La Ville a donc choisi de limiter les endroits où les boîtes pourront être installées. Elles seront permises sur les terrains municipaux, à certaines conditions, et sur les sites de grosses entreprises avec plus de 1860 mètres carrés.

Les commerces de vêtements usagés et les églises qui utilisent les dons pour leurs œuvres caritatives pourront aussi garder leurs conteneurs.

Des organismes craignent pour leurs revenus

Le directeur de la Fondation de la déficience intellectuelle Le Support, Philippe Siebes, calcule qu'il devra retirer la moitié de ses boîtes, situées sur de plus petits terrains, comme ceux des dépanneurs.

« Je pense que ça va nous faire très mal, donc, on est très inquiet. En plus, ça ne règle pas le problème des entrepreneurs privés qui se cachent derrière de grosses fondations, qui dupent la population et qui installent des boîtes n'importe où et n'importe quand sans demander la permission à personne », dit-il.

Dans l'arrondissent Saint-Léonard, qui a adopté un règlement similaire à celui que Laval veut adopter, Le Support a dû retirer toutes ses boîtes, parce que l'organisme ne répondait pas aux nouveaux critères. Celles des entreprises privées sont restées, souligne M. Siebes.

Pour lui, l'intention de Laval de réglementer est bonne. « Ça fait des années qu'on pousse les municipalités pour qu'elles interviennent afin de freiner la prolifération des boîtes de récupération. » Mais, selon lui, les municipalités devraient plutôt mettre en place un système de permis, comme l'a fait Boisbriand.

Dans cette municipalité, seuls les organismes de charité enregistrés à l'Agence du revenu du Canada peuvent avoir leurs boîtes de dons, clairement identifiées.

Laval juge cette méthode trop lourde à administrer. Elle mènera toutefois des consultations publiques le 20 août, avant l'adoption finale de son règlement en octobre. Une première mouture sera votée par le conseil la semaine prochaine.

Philippe Siebes a récemment fondé, avec d'autres organismes, le Mouvement solidarité boîtes de dons pour sensibiliser les élus municipaux à la réalité des organismes de bienfaisance. Plusieurs villes du Grand Montréal ont commencé à interdire, en partie ou totalement, les boîtes de dons sur leur territoire, ce qui ampute leurs revenus.

Le Support a vu son volume de dons fondre de 40 % en trois ans, en partie à cause de la prolifération des boîtes de dons, mais aussi beaucoup en raison des nouvelles réglementations.

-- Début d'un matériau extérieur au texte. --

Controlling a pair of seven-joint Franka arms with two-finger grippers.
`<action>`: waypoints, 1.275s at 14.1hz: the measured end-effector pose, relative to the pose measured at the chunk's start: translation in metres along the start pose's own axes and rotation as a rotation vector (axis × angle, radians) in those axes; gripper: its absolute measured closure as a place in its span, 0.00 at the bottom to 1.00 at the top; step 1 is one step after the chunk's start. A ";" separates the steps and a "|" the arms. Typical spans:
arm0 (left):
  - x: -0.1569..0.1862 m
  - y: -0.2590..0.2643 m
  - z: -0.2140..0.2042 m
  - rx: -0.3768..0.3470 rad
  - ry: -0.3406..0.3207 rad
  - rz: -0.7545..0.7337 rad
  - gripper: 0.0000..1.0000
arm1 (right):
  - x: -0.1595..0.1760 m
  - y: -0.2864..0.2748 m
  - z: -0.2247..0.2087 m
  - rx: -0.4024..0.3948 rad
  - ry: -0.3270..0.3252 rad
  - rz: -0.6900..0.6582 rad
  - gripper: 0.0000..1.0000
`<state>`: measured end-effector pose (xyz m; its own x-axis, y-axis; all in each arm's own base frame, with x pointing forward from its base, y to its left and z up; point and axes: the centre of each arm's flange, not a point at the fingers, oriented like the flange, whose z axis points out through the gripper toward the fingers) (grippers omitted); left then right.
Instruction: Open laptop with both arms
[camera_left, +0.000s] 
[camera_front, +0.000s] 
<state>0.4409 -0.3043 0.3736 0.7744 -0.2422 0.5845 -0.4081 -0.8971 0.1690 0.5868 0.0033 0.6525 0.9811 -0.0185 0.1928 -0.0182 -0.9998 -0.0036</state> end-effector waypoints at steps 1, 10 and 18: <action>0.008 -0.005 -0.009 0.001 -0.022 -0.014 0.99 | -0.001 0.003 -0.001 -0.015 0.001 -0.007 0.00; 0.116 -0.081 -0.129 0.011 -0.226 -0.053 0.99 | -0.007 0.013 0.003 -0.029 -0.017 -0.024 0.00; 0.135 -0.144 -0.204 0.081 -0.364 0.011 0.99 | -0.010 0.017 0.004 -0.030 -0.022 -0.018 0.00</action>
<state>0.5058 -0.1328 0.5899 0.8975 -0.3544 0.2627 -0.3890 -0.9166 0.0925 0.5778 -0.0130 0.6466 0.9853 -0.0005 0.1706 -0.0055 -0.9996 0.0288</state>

Laval sévit aussi contre les propriétaires délinquants. Au printemps, la Ville a envoyé une centaine de constats d'infraction à des propriétaires de boîtes placées sur des terrains publics ou vacants, ce qui est déjà illégal. Ceux qui n'ont pas enlevé leurs conteneurs feront face à la justice. Le comité exécutif a adopté ces derniers jours des demandes de poursuite en cour municipale.